=== Record extracts ===
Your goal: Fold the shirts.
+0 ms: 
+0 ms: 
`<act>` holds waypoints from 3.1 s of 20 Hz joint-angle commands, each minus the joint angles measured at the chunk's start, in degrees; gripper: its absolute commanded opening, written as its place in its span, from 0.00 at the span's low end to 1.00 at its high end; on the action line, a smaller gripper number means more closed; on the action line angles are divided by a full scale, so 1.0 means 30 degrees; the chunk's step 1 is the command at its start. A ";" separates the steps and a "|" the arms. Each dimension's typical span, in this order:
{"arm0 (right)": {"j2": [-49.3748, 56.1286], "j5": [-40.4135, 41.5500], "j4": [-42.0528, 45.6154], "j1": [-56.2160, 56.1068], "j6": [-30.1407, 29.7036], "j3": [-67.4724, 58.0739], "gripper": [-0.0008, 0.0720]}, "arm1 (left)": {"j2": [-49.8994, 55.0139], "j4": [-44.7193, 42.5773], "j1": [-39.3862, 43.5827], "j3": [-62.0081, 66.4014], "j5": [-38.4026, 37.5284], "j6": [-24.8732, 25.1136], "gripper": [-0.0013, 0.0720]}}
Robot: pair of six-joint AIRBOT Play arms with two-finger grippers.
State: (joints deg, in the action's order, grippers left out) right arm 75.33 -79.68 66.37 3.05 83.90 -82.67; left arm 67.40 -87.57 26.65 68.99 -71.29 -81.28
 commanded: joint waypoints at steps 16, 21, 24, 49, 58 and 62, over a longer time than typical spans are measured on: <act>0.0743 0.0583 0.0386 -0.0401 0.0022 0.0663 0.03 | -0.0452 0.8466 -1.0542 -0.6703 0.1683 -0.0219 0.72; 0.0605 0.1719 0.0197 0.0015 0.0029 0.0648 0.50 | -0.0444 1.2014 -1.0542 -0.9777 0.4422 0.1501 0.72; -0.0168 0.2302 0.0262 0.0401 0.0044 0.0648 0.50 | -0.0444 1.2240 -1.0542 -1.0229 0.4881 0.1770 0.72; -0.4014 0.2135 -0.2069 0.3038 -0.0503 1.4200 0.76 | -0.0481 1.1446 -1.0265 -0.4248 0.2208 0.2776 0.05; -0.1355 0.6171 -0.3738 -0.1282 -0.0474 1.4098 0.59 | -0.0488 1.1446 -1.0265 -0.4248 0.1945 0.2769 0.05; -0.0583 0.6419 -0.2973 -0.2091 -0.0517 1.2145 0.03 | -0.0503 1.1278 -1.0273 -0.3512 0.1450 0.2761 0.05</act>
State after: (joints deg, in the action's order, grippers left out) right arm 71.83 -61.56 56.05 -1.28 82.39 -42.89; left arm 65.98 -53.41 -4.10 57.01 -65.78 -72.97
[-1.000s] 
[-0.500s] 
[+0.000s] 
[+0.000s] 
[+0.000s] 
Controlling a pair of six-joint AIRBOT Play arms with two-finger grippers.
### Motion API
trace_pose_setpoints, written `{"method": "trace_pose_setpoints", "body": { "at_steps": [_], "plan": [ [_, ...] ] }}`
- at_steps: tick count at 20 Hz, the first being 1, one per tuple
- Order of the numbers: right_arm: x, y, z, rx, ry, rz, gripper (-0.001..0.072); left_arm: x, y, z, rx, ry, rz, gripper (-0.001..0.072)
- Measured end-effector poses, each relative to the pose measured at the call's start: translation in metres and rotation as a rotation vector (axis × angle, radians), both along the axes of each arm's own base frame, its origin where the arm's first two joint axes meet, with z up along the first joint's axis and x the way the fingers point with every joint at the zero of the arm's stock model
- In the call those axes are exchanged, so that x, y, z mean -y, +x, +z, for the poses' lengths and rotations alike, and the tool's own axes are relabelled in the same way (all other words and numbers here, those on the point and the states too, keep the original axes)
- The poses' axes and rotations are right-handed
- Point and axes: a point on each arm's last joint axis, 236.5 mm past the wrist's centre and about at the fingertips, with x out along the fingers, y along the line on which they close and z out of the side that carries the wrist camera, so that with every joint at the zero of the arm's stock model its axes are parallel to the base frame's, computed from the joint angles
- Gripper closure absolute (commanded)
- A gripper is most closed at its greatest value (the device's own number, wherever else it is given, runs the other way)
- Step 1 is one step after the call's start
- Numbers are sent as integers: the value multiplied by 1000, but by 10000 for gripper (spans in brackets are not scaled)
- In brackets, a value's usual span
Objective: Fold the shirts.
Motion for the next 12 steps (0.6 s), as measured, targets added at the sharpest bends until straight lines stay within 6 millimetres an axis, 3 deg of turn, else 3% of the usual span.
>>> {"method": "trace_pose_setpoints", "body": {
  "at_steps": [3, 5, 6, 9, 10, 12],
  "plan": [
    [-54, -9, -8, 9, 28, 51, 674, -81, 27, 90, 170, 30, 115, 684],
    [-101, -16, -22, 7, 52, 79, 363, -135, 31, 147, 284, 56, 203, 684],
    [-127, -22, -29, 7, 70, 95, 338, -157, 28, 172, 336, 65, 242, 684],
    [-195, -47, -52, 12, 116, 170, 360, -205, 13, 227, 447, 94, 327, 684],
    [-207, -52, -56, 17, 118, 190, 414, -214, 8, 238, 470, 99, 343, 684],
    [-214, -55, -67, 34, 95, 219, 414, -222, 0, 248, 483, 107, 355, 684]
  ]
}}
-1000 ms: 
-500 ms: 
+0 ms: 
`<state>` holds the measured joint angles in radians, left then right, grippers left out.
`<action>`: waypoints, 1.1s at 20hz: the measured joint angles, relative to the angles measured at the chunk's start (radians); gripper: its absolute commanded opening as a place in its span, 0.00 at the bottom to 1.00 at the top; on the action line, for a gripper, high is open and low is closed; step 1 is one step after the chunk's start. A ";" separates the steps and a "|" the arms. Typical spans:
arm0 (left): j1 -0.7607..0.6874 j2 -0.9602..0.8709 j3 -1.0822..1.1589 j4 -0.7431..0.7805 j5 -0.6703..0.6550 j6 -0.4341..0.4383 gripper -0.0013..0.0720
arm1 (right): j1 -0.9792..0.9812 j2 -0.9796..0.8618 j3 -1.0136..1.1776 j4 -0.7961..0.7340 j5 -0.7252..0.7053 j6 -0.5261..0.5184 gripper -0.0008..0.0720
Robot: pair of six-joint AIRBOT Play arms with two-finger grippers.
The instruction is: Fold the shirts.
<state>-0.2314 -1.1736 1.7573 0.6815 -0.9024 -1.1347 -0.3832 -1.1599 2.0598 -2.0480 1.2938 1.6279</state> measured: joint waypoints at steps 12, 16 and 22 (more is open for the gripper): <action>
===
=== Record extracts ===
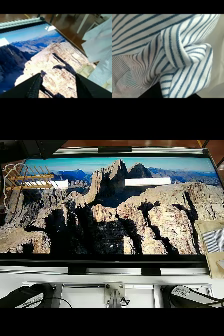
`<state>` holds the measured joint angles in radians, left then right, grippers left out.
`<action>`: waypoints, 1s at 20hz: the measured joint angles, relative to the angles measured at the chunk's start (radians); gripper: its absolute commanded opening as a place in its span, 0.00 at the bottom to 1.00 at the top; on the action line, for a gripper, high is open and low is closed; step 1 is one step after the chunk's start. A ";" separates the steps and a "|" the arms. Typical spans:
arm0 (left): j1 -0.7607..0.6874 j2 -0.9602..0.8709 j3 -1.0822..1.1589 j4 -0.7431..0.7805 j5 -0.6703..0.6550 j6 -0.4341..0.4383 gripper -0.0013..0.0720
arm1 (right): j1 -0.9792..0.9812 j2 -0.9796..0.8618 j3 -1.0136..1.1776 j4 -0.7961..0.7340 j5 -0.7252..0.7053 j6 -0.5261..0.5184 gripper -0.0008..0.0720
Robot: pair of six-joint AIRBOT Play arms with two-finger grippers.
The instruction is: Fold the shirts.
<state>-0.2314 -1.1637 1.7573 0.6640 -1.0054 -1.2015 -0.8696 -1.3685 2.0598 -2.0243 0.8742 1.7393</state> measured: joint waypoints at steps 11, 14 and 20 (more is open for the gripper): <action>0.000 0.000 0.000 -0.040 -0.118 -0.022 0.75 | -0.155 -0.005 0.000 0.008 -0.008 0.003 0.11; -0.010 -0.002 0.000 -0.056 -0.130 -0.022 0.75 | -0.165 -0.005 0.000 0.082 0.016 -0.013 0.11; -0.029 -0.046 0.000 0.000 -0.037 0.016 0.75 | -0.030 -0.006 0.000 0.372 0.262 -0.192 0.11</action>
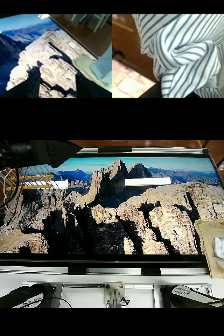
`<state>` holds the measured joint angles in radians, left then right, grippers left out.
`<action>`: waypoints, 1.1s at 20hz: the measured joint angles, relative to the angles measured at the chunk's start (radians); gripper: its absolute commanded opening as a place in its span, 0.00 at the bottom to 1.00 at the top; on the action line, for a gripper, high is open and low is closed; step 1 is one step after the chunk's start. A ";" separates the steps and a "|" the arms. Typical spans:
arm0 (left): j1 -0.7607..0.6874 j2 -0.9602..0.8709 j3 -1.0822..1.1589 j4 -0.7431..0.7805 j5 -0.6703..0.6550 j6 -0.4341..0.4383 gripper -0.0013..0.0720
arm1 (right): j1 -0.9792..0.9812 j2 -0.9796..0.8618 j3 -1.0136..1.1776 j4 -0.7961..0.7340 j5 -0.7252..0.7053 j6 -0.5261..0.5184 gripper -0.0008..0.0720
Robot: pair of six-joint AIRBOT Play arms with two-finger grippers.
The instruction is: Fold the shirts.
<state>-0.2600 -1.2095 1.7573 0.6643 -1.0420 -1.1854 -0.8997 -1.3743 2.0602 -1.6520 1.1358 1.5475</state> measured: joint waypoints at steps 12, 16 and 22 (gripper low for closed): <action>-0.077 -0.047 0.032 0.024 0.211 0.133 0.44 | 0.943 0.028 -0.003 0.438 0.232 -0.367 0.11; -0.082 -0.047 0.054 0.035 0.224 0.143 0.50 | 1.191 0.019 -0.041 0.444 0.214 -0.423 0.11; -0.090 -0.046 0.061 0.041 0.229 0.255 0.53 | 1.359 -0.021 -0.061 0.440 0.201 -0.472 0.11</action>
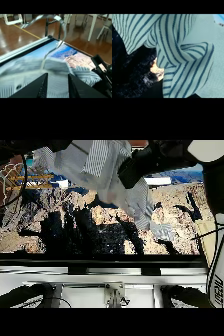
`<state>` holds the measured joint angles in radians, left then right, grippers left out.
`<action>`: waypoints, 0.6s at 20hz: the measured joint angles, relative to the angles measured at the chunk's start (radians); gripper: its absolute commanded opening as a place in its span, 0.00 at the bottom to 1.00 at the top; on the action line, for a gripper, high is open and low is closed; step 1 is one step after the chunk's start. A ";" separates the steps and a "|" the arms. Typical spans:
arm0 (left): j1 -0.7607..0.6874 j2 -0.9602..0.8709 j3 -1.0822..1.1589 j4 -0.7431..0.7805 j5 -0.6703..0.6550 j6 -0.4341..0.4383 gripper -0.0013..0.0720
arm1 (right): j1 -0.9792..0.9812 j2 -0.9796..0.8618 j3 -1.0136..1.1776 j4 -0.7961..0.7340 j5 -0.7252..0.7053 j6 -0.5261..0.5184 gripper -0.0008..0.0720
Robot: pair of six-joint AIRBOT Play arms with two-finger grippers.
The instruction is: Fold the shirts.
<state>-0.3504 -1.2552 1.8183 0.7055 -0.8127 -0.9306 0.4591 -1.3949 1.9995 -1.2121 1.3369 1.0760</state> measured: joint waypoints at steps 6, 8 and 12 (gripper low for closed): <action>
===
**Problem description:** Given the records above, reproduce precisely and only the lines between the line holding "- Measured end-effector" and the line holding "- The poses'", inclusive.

**Task result:**
- Measured end-effector poses, each relative to the pose measured at the call's start: translation in metres and rotation as a rotation vector (axis × angle, radians), both along the axes of each arm's own base frame, its origin where the arm's first two joint axes meet, with z up along the first joint's axis and x the way the fingers point with every joint at the zero of the arm's stock model
- In the call those axes are exchanged, so that x, y, z mean -y, +x, +z, for the poses' lengths and rotations alike, and the tool's own axes are relabelled in the same way (all other words and numbers here, those on the point and the states too, keep the original axes)
- The poses' axes and rotations are right-handed

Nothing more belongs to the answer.